Foxora keeps you informed without getting in your way. Quick toasts surface what just happened, the Notification Center keeps the durable record, OS notifications reach you when you've stepped away, and attention prompts stop the line when an agent genuinely needs a decision from you.

## Toasts: what just happened

Toasts are the small cards that slide in (by default, bottom-right) to tell you something in the moment — a task finished, a command failed, a suggestion is ready. The card itself is calm and monochrome; the only colour is the icon that signals how much it matters:

- Success — a task completed; clears on its own after a few seconds.
- Error — something failed; stays until you deal with it.
- Suggestion — the agent proposes a change; stays so you can act.
- Warning · Info · Notice — lighter updates that auto-dismiss.

The stack is deliberately quiet. Only a few toasts show at once; the oldest transient ones step aside under pressure, while anything you must act on — errors, suggestions, running tasks — is never pushed out. Repeats of the same event coalesce into one card with an ×N count instead of stacking up.

### Live, process-aware toasts

When an agent kicks off real work, the toast becomes a live status card: a spinner, an elapsed timer, and a progress bar that fills as the work proceeds. The same card then morphs in place into a success or error when it’s done — no second notification, just the one card following the task through its life. Long-running tasks can show a Cancel affordance while they run.

## The Notification Center

Toasts are ephemeral; the Notification Center is the durable record. The bell in the sidebar footer carries an unread badge, and opening it shows recent notifications — every toast that has left the stack, persisted across reloads. Opening the Center marks everything read and clears the badge.

- Each row shows the kind icon, title, and a compact relative time (now, 5m, 2h, 3d).
- Rows that had an action stay clickable, so you can act on something you missed.
- You can mark all read, remove a single entry, or clear the whole history.

## OS notifications when you're away

When Foxora isn’t the focused window, the things that matter follow you out to the operating system. An error, or anything an agent is waiting on, raises a native OS notification — and on macOS, bounces the dock icon and sets a badge count of how many items need you. Focusing the window cancels the bounce.

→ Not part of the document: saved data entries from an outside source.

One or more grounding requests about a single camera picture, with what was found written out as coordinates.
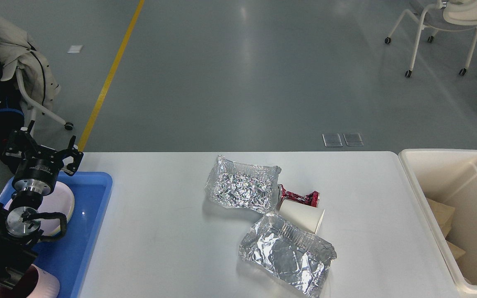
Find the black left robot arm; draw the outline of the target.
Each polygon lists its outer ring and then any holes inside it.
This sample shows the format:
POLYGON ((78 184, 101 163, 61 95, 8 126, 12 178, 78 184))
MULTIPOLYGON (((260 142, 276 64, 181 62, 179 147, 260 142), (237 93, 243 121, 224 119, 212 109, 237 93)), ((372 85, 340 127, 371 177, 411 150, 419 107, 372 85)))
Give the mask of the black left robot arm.
POLYGON ((20 158, 12 180, 15 190, 9 208, 0 202, 0 286, 13 290, 38 257, 34 245, 55 242, 67 232, 61 212, 40 212, 45 196, 55 190, 61 171, 73 176, 84 156, 72 136, 61 150, 39 145, 32 136, 34 121, 13 130, 4 154, 20 158))

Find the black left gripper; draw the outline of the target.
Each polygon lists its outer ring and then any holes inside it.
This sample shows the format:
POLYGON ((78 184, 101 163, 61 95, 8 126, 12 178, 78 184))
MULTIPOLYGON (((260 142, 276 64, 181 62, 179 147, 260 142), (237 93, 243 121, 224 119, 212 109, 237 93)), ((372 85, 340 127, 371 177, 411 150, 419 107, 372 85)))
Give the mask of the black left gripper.
POLYGON ((67 148, 54 154, 54 161, 38 158, 42 151, 32 136, 35 121, 28 127, 11 131, 3 155, 22 158, 13 177, 12 187, 15 196, 23 191, 32 191, 42 196, 52 194, 58 181, 59 172, 63 171, 72 177, 80 167, 84 153, 75 145, 76 136, 70 138, 67 148))

Better still, the toast’s buttons ride along as native notification buttons. Clicking Approve or Decline from the OS notification runs the same action as clicking it in-app — the window focuses, and your choice is applied.

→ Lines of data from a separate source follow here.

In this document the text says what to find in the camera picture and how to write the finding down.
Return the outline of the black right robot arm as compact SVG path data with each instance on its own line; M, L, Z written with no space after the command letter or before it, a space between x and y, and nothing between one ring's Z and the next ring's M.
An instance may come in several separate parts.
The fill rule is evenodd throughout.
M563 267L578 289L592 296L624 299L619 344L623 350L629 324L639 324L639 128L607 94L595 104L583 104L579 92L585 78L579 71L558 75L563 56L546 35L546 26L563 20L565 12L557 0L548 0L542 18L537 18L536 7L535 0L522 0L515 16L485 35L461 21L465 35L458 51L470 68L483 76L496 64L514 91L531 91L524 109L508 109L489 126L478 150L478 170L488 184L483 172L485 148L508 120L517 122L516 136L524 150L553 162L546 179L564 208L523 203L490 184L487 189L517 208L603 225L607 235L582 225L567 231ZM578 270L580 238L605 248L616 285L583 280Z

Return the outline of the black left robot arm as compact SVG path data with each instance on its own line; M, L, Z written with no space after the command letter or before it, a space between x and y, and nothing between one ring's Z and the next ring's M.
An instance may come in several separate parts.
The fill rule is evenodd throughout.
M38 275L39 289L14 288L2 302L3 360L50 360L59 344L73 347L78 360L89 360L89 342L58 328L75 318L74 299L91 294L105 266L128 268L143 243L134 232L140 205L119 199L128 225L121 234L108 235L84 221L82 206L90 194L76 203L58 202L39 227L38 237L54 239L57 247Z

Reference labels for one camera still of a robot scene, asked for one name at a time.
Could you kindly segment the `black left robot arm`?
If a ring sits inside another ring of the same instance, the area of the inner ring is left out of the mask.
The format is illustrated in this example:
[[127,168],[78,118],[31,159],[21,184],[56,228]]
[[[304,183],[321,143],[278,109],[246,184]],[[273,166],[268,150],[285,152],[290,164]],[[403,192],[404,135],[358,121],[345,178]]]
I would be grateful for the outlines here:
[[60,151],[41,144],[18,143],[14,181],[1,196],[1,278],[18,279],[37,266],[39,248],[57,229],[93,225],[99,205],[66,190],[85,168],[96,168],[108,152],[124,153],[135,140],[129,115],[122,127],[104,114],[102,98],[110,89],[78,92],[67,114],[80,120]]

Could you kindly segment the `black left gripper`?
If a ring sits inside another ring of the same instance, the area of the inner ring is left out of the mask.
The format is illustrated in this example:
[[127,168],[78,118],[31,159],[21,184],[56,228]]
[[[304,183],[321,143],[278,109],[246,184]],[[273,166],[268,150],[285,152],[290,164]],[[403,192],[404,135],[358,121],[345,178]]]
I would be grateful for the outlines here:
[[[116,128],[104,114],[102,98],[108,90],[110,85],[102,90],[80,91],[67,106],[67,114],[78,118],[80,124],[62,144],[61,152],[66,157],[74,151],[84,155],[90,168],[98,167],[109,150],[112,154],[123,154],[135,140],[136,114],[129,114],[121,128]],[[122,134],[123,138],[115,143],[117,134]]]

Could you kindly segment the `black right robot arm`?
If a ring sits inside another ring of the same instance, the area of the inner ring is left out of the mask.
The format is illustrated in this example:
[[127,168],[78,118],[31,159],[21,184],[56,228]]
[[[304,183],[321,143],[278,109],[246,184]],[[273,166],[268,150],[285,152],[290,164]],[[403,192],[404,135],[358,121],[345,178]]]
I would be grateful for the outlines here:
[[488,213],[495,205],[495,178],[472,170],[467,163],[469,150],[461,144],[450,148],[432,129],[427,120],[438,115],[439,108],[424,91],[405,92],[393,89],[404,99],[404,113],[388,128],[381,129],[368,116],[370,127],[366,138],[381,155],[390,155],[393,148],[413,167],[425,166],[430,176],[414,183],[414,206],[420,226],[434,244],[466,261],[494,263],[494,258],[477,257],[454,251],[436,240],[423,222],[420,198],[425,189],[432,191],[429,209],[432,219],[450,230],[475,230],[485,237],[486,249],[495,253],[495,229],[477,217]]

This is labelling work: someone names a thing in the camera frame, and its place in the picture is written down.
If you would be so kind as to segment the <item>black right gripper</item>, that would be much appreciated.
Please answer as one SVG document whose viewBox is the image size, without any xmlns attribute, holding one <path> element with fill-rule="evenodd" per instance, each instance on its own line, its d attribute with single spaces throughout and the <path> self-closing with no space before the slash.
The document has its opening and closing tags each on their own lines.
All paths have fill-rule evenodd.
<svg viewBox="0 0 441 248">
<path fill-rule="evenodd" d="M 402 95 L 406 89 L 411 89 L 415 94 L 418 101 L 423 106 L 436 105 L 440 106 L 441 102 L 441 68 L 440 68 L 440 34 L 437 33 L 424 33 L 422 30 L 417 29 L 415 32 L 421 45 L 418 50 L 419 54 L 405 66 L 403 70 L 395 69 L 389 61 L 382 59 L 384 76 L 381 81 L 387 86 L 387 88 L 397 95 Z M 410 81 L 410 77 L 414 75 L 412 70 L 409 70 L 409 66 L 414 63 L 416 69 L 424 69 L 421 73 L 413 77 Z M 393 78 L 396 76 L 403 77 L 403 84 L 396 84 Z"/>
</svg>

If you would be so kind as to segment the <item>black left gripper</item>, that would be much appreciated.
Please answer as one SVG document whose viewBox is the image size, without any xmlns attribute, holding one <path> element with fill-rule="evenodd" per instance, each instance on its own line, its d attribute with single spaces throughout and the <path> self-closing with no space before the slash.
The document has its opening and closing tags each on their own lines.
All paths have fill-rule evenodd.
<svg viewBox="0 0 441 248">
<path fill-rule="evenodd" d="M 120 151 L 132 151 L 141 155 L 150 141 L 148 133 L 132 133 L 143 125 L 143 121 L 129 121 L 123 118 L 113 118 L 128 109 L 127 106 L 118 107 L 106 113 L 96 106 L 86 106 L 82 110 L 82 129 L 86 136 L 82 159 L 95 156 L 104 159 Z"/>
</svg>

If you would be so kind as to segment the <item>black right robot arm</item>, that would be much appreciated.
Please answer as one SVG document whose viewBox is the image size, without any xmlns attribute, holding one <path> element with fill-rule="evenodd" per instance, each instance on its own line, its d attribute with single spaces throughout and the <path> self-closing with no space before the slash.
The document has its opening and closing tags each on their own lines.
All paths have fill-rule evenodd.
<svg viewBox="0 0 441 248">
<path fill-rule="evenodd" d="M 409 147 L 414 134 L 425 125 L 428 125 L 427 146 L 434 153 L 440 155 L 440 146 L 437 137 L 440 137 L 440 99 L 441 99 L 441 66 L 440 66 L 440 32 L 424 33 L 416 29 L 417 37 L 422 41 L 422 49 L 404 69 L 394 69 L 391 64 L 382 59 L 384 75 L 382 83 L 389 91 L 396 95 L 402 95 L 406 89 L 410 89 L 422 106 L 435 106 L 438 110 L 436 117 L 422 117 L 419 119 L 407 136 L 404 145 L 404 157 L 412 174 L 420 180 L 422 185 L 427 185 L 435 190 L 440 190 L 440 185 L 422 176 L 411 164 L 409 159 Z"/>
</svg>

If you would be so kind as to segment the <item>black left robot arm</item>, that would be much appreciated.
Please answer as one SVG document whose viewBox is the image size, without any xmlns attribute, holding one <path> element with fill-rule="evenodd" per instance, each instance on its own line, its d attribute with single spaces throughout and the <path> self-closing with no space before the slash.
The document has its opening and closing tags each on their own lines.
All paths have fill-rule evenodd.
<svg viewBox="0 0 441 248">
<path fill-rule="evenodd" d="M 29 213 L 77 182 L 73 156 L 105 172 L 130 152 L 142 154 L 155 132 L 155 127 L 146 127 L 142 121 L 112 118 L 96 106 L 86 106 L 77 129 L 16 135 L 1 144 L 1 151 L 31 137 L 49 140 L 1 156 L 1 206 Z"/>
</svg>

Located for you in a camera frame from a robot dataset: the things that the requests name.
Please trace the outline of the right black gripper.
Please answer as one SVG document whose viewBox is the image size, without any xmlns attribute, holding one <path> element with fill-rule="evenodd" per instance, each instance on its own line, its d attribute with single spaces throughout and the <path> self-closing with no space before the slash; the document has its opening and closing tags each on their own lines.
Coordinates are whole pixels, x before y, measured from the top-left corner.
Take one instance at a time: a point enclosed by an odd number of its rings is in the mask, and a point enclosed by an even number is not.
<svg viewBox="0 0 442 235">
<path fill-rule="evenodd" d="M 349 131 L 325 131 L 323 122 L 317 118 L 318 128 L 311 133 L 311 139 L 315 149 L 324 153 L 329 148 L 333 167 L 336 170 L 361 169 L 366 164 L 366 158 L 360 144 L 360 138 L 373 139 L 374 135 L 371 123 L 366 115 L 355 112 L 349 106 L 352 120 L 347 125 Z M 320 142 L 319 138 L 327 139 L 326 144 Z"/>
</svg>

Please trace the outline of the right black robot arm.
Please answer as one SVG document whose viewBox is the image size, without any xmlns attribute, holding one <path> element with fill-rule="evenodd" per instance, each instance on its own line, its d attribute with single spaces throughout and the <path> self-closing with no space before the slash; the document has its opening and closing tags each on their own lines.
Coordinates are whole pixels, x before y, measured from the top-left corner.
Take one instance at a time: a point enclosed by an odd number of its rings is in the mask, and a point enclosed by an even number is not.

> You decide if OS notifications fireNative notifications need the notifications permission. Grant or revoke it any time from Settings → Permissions — without it, Foxora simply keeps everything in-app.

## Attention: when an agent needs you

Some moments aren’t just updates — the agent has hit a real fork and needs your call: approve a risky command, answer a question, confirm a plan. Foxora marks these as attention prompts, and they behave differently from ordinary notifications:

- They’re never auto-dismissed — they wait for you.
- They count toward the dock badge and, while you’re away, bounce the icon until you’re back.
- They carry the decision buttons — in the toast, in the Center, and on the OS notification.

This is the human-in-the-loop bridge: the agent keeps working until it reaches a decision only you should make, then surfaces it everywhere you might be looking and waits. Most of these come from action approvals — see approving agent actions for how those prompts work and how to tune how often they appear.

> Tune the noiseRaising an agent’s autonomy means fewer attention prompts; lowering it means more. The notifications themselves are always honest about what happened — adjust the flow from the composer’s autonomy control, and the OS reach from Settings.